When the first generation of the complete solution was built, deployed and made live, I became more and more convinced that my first inclination to use NIO was justified.

Here were the reasons-

  • I was building a communication server which used HTTP as a means of transporting the actual application data. I was not putting up a web site for human users with an HTML GUI. As such I did not need lots of the facilities of the servlet containers and was in fact hampered by a few restrictions as I will elaborate below.
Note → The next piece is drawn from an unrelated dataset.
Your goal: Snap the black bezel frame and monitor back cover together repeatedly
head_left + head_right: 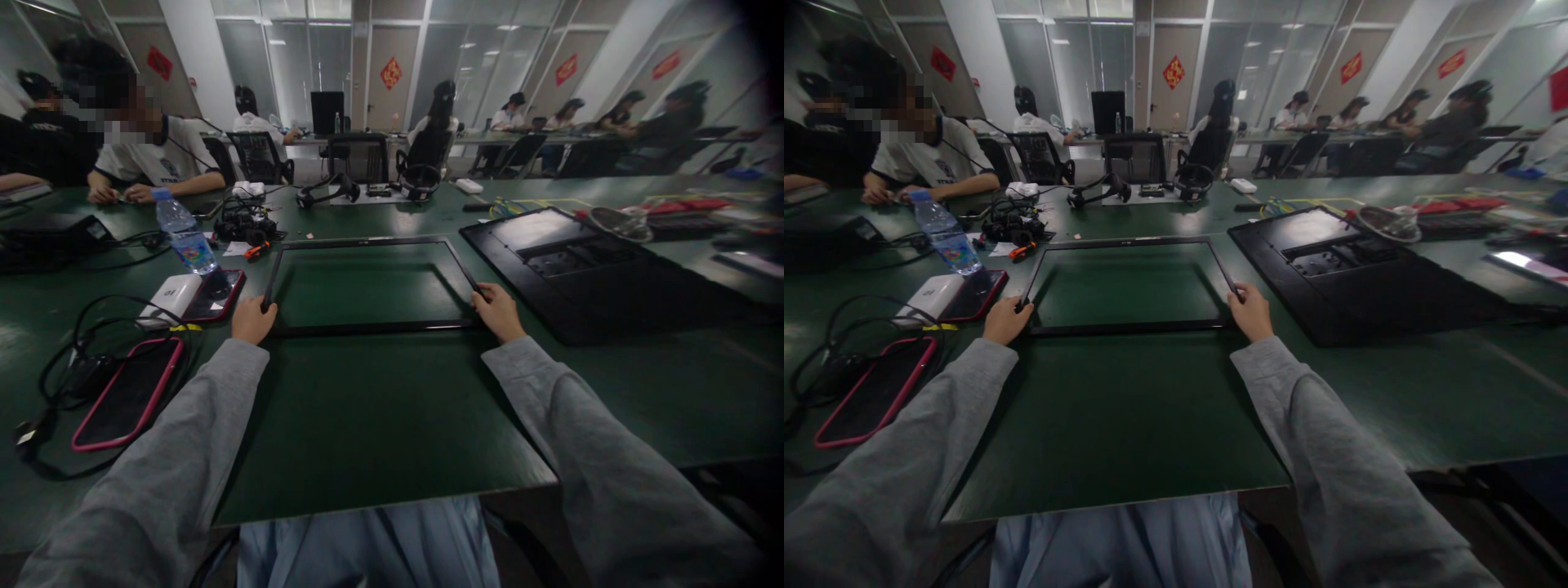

  • Pre-Servlet3.0 specifications only supports synchronous architecture and a thread-per-connection or thread-per-request model. Servlet3.0 specification has only recently been released and the majority of application servers are yet to comply with this specification. For more information, read the article Asynchronous processing support in Servlet 3.0. Our solution was built and deployed much before that. Of course, application servers also have non-servlet-standard APIs for asynchronous HTTP in their servlet engines (read article Asynchronous HTTP and Comet architectures). But I had no awareness of it at the time.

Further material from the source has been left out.